L’Etat a, hier, franchi le Rubicond. En effet, c’est un nonagénaire qui a été convoquée par la gendarmerie pour les besoins de l’enquête. Loin de s’être fait démonter, ce dernier, à sa sortie du bureau du commandant, s’est dit plus déterminé que jamais.
(Correspondance) – Dans son bras de fer qui l’oppose aux populations de l’Ile-à-Morphil impactées par le projet marocain, l’Etat est passé à la vitesse supérieure hier en convoquant à la gendarmerie de Ndioum l’un des plus farouches opposants audit projet. Il s’agit, en l’occurrence de Thierno Mamadou Sidiki Sakho, âgé de 94 ans, habitant à Sinthiou Dangdé, personne morale respectée par les populations locales. En effet, ce dernier a déféré à la convocation de la gendarmerie sous bonne escorte de centaines de personnes qui ont tenu ainsi à exprimer leur courroux face à ce qu’elles considèrent comme une expropriation de leurs terres. Il faut dire que la stratégie de Mamadou Sidiki Sakho s’est avérée payante : en lieu et place d’un déplacement direct à Ndioum, ce dernier a tenu à passer par plusieurs localités au prix, parfois, d’une traversée du fleuve pour rallier les populations à sa cause. Il aura gain de cause, puisqu’une vingtaine de voitures l’ont escorté sur plus de 60 km et les personnes n’ayant pu trouver de place dans les véhicules, ont pris des charrettes.
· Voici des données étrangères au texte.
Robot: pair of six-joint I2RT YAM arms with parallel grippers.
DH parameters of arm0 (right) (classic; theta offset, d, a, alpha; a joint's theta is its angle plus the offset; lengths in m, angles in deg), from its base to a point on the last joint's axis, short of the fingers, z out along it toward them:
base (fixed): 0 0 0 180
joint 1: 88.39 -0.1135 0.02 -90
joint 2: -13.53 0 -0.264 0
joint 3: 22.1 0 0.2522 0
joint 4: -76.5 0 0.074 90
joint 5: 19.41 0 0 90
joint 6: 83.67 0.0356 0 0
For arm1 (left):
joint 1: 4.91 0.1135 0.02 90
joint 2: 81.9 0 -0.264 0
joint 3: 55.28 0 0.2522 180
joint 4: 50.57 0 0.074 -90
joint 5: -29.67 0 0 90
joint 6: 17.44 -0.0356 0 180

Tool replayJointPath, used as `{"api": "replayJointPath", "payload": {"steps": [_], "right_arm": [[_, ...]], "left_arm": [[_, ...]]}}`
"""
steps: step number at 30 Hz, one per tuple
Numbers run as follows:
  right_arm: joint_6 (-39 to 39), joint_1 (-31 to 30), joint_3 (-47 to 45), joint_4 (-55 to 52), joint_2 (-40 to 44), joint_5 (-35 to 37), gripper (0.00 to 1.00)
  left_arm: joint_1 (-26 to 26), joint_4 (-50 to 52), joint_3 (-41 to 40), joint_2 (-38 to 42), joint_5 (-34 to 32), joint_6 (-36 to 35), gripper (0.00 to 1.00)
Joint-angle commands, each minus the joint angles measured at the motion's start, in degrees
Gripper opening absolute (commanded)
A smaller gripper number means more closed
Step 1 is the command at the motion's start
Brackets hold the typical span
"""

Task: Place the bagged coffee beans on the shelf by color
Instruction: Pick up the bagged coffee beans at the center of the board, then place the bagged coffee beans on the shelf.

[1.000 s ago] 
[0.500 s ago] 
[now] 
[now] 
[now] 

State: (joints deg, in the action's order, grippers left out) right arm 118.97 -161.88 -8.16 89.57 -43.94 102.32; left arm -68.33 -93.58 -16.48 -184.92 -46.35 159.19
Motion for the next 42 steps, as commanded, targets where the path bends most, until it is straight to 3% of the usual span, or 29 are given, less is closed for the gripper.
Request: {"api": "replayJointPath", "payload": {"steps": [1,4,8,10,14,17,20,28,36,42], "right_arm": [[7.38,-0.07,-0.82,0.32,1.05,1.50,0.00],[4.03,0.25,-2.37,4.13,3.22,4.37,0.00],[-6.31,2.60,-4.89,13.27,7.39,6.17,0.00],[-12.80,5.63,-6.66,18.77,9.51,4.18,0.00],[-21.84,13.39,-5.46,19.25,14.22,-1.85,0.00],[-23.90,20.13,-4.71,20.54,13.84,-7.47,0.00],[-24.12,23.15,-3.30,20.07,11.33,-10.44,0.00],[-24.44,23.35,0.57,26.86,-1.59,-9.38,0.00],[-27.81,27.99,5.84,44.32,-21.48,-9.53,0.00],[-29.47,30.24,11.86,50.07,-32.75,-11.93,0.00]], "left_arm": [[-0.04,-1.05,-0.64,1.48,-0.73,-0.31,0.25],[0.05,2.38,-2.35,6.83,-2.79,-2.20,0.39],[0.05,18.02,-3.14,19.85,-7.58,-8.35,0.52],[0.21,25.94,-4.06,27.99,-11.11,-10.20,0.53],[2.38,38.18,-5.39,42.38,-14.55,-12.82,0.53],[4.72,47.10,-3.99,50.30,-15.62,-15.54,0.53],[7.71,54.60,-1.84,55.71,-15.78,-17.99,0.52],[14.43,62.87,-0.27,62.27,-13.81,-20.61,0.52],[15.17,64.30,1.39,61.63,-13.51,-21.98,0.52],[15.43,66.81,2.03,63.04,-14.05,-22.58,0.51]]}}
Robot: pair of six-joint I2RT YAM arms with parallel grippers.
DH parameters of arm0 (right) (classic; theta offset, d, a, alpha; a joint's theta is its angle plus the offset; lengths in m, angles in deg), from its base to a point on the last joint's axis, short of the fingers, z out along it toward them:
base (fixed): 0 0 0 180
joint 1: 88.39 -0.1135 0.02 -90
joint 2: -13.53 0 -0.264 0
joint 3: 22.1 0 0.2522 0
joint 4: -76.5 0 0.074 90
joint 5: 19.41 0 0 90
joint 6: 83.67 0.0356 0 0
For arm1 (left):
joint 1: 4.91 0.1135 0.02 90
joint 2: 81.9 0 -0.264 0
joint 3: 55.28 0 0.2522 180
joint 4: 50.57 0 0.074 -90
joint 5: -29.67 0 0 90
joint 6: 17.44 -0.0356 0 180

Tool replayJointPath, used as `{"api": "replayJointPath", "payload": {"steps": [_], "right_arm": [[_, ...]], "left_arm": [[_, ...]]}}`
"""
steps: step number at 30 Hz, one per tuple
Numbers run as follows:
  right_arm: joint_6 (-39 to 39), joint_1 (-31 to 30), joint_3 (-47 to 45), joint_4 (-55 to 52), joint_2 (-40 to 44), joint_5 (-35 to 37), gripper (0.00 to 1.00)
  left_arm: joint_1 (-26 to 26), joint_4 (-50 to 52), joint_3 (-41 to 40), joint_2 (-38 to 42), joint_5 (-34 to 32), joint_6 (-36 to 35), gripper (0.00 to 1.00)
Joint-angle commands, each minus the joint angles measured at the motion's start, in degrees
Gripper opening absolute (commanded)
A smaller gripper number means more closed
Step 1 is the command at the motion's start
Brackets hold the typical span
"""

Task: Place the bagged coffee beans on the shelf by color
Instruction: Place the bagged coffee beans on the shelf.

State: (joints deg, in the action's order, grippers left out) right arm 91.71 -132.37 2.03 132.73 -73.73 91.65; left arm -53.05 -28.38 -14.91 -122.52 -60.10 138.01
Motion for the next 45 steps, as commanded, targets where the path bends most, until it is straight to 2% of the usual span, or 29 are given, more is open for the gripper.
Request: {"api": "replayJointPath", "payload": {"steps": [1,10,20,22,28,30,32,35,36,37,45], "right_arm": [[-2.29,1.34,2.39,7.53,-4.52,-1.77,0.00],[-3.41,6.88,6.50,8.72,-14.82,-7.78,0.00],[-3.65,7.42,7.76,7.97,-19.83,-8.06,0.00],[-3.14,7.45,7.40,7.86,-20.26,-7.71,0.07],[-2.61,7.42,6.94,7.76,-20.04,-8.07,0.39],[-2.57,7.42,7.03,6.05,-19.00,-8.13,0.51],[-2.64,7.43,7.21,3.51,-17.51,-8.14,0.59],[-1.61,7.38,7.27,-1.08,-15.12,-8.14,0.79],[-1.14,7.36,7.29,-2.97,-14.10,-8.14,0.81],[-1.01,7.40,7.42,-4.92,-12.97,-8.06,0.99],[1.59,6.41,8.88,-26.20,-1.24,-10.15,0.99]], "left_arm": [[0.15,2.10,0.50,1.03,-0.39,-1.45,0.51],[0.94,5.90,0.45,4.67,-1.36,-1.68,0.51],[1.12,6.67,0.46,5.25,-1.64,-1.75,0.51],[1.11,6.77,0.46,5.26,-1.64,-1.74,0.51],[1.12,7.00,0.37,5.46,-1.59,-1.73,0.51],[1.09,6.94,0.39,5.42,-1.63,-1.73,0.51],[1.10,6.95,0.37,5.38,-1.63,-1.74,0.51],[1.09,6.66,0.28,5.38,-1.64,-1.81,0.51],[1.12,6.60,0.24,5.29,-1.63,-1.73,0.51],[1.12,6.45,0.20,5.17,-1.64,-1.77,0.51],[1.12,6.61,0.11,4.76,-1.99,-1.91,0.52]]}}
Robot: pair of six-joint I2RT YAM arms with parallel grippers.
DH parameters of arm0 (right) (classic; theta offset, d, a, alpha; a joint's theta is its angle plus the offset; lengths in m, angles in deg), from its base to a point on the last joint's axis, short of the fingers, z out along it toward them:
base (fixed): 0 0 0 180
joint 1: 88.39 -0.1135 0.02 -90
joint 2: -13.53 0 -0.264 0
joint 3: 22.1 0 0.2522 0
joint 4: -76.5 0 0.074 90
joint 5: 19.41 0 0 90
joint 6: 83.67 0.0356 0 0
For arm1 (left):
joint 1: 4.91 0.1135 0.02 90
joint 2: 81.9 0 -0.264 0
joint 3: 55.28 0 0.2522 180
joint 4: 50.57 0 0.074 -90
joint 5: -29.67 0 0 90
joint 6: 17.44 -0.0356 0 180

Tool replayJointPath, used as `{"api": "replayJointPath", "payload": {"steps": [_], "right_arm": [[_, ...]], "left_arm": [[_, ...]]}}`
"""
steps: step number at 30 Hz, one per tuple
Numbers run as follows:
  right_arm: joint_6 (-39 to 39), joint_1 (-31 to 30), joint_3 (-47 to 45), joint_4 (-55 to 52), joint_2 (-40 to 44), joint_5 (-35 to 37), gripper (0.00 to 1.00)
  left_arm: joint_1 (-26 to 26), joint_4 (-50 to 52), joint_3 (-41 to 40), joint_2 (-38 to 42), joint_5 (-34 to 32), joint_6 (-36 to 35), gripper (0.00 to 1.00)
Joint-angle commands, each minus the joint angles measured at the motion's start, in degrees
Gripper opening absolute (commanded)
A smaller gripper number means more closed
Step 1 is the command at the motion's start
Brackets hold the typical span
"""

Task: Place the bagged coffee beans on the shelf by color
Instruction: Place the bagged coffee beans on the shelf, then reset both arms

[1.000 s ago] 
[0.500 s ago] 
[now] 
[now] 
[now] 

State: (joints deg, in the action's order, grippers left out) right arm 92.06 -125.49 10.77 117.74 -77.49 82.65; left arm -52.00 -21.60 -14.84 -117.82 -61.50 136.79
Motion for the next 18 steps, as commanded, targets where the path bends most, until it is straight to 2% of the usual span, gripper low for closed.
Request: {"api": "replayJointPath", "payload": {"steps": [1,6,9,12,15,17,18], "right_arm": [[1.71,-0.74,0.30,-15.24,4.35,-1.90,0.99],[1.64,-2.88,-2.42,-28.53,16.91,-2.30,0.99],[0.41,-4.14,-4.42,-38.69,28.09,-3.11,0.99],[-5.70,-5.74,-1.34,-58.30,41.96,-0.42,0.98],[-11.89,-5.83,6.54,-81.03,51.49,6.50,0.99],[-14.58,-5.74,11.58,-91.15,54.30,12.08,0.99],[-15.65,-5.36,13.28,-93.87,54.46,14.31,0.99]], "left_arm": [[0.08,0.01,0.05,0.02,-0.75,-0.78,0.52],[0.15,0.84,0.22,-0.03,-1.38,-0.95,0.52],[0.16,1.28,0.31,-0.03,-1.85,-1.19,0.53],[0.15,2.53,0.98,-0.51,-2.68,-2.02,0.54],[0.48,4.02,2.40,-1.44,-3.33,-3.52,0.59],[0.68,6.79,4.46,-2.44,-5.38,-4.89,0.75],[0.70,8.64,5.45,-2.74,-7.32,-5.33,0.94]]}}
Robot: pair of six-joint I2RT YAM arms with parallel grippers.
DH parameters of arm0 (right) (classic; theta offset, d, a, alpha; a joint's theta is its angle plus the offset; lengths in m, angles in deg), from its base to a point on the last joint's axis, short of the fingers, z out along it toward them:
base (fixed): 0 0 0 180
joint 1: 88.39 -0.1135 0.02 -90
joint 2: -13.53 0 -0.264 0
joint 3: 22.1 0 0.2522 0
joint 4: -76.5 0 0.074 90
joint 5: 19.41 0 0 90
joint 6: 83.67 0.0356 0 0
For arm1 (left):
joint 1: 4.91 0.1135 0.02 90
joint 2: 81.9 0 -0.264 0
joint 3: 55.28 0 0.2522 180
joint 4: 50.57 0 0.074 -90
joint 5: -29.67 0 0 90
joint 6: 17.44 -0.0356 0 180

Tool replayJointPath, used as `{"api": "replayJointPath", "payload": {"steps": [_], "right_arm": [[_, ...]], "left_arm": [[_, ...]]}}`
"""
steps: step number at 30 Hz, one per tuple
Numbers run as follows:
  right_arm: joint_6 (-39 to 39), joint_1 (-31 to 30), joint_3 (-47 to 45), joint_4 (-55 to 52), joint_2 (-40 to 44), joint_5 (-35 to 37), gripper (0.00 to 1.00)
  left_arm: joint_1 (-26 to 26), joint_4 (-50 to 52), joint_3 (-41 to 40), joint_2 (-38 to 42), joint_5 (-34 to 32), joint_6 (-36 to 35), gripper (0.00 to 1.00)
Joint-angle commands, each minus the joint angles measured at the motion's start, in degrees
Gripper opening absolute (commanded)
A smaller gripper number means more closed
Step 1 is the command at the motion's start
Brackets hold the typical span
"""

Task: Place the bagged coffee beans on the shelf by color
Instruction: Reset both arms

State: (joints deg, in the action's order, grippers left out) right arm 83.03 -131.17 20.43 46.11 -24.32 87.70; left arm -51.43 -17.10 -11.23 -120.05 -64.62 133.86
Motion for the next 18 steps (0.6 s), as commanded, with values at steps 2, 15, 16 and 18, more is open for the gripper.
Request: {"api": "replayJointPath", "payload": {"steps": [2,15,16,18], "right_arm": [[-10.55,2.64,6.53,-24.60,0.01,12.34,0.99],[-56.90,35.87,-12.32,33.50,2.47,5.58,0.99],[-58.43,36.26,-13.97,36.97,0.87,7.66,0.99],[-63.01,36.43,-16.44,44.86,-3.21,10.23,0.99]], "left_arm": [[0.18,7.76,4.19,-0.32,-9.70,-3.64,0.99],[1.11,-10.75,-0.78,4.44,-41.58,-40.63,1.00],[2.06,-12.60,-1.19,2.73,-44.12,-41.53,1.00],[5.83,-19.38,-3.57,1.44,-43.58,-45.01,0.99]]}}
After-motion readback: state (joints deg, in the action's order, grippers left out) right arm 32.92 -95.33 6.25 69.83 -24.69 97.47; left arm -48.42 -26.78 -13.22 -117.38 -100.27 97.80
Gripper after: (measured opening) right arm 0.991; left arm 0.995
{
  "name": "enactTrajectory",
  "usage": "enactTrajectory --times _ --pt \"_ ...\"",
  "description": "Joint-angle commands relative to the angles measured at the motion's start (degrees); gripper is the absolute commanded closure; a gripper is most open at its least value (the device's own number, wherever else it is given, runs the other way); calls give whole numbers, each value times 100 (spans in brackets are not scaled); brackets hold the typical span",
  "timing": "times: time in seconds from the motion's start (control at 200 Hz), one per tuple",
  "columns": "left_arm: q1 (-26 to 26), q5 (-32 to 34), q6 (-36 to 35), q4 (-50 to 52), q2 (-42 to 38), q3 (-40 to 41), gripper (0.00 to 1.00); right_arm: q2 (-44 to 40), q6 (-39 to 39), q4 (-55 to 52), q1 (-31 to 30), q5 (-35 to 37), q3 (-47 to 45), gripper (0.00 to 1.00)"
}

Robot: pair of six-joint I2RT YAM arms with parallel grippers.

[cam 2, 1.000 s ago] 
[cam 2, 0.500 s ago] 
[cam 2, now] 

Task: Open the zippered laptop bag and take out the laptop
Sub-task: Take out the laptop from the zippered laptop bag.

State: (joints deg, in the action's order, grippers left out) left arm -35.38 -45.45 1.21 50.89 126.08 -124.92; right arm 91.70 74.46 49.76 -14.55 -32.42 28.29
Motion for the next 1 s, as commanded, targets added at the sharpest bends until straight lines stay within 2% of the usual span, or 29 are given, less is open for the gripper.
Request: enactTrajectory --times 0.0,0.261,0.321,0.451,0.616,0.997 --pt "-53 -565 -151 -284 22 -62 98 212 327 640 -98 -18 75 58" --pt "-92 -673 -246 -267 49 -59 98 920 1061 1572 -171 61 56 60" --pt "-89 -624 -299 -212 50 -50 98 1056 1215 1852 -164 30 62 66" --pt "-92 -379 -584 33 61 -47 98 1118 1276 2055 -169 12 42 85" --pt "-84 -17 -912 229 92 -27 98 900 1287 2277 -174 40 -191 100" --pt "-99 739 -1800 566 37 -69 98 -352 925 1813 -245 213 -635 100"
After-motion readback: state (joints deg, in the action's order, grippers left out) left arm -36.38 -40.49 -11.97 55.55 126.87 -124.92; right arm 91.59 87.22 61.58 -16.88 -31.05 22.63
La délégation était composée de toutes les couches sociales issues des villages de Démette, Ndormboss, Béli Thioy, etc.
C’est vers 1 3h 50 que le convoqué est arrivé dans les locaux de la gendarmerie de Ndioum. Son face-à-face avec le patron des lieux durera environ vingt minutes. A sa sortie du bureau du Commandant de la brigade et sous les ovations d’une grande foule massée devant les grilles de la gendarmerie, Mamadou Sidiki Sakho a tenu à faire une déclaration. Selon lui, personne n’est contre l’exploitation des terres qu’ils ont héritées de leurs ancêtres mais cela doit se faire dans les règles de l’art. «Rien ne peut se faire en matière d’aménagement du territoire sans concertation avec les populations bénéficiaires. Quiconque tente de le faire chez nous sans notre consentement et notre adhésion risque sa vie. C’est dire que nous ne nous opposons pas à l’exploitation des terres, seulement, nous exigeons que nos intérêts soient pris en compte», a expliqué Sidiki Sakho. Ce dernier est d’avis que si aménagement, il doit y avoir, il faut qu’il soit à l’image de ceux qui sont faits dans le Fouta où c’est l’Etat qui en est le seul promoteur car c’est le plus sûr moyen de préserver les intérêts des populations, notamment par la création d’emplois pour les jeunes. Or, avec le bail offert aux Marocains pour exploiter les terres de l’Ile-à-Morphil, Mamadou Sakho pense, plutôt, à un retour de la colonisation.
S’adressant à Mamadou Bachir Sall, maire de la commune rurale de Dodel, Mamadou Sidiki Sakho dit n’avoir rien contre lui mais le met en garde de ne pas être en phase avec ses mandants. «Qu’il sache qu’il est élu et qu’il doit mettre en avant les intérêts des populations», menace-t-il.
Selon le président du collectif des 23 villages impactés par le projet marocain, une dizaine de personnes doivent déférer à une convocation de la gendarmerie. Il prévient que les populations vont se mobiliser chaque fois que l’une d’elles se rendra à la gendarmerie. Almamy Ciré Ly qui est aussi spécialiste en aménagement du territoire de se désoler qu’une vieille personne soit «dérangée» par une convocation qui n’aura finalement abouti à rien. «C’est de l’intimidation et nous ferons face par tous les moyens», avertit le président du collectif qui soutient que le projet marocain est tout sauf dans l’intérêt des populations.